What is expected >> Please give back each line below unchanged; none of the pictures should appear.

★ ★ ★ ★

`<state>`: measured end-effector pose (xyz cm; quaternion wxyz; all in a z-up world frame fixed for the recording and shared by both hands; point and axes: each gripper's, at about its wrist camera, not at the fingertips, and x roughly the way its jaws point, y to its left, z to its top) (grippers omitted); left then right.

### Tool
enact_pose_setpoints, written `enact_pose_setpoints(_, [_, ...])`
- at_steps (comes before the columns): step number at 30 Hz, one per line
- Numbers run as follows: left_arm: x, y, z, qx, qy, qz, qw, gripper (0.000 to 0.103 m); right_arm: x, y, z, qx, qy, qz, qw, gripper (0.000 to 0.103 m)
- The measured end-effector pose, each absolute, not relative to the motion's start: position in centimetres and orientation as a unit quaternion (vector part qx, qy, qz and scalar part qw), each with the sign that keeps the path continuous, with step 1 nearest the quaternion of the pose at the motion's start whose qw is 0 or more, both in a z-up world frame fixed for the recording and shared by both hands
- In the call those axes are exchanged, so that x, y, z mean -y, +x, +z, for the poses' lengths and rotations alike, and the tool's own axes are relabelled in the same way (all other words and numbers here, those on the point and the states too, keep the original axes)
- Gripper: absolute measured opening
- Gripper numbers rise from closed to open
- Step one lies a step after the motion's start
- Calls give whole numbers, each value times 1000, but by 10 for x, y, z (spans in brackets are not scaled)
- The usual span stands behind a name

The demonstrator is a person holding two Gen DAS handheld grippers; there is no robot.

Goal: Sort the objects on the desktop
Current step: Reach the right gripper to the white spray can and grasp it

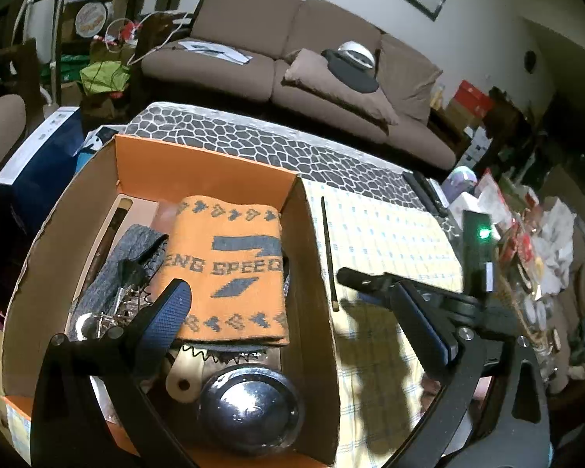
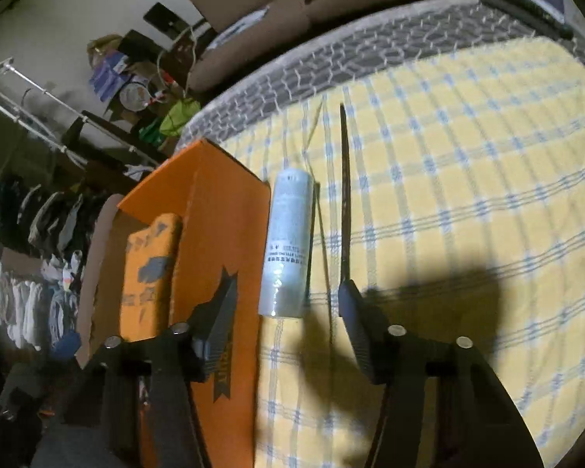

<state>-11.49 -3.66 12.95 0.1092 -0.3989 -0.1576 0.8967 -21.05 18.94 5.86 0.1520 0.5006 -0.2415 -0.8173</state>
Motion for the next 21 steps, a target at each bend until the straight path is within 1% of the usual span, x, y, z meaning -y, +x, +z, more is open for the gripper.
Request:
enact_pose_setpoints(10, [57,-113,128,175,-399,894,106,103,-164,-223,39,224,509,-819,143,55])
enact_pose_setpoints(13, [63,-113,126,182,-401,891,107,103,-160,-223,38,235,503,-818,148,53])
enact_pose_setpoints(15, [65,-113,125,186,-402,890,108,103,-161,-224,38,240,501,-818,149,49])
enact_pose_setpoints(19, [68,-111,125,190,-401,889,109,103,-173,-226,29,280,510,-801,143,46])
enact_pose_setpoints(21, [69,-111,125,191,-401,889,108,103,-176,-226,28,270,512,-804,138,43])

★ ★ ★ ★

Response area >>
`<state>`: measured end-effector pose (xyz cm; quaternion wxyz; all in a z-up world frame fixed for the recording and shared by both hands; point and axes: each gripper's, at about its wrist camera, not at the fingertips, and x roughly the way its jaws point, y to its left, z to its top) (grippers omitted); left then right.

### Tool
enact_pose_setpoints, written `enact_pose_setpoints(_, [_, ...])`
- at_steps (comes before the columns): step number at 30 Hz, one per line
- Numbers run as follows: left_arm: x, y, z, qx, qy, qz, qw, gripper (0.000 to 0.103 m); right_arm: x, y, z, qx, qy, qz, qw, gripper (0.000 to 0.103 m)
- The measured end-effector pose, each absolute, not relative to the motion's start: position in centimetres and orientation as a unit quaternion (vector part qx, qy, qz and scalar part qw), each with the sign that keeps the path continuous, with step 1 nearest the quaternion of the pose at the motion's start whose qw is 0 or more, both in a z-up world frame fixed for the recording and shared by both hands
- In the call those axes are exchanged, so that x, y, z mean -y, +x, +z, for the poses' lengths and rotations alike, and the tool's own axes are relabelled in the same way (all other words and numbers here, those on the point and the states too, keep the original axes)
- Gripper: absolute measured opening
- Gripper numbers rise from closed to open
- Step one lies a step after the motion's start
- Calls give whole numbers, each value times 1000, but by 10 for x, y, z (spans in brackets are not scaled)
- The usual span stands behind a name

The demonstrator is a person holding two Gen DAS handheld grippers; there is no robot.

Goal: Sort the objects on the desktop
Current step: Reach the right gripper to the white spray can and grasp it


<state>-11.49 -3.66 12.95 0.1092 -0.3989 -0.1576 0.8967 -21.05 18.94 5.86 0.1520 0.5006 -0.2415 -0.8173</state>
Motion for the next 21 steps, a target at each bend until the straight path is within 1% of the usual span, x, y, z meaning -y, +x, +z, more is open for the gripper.
Request:
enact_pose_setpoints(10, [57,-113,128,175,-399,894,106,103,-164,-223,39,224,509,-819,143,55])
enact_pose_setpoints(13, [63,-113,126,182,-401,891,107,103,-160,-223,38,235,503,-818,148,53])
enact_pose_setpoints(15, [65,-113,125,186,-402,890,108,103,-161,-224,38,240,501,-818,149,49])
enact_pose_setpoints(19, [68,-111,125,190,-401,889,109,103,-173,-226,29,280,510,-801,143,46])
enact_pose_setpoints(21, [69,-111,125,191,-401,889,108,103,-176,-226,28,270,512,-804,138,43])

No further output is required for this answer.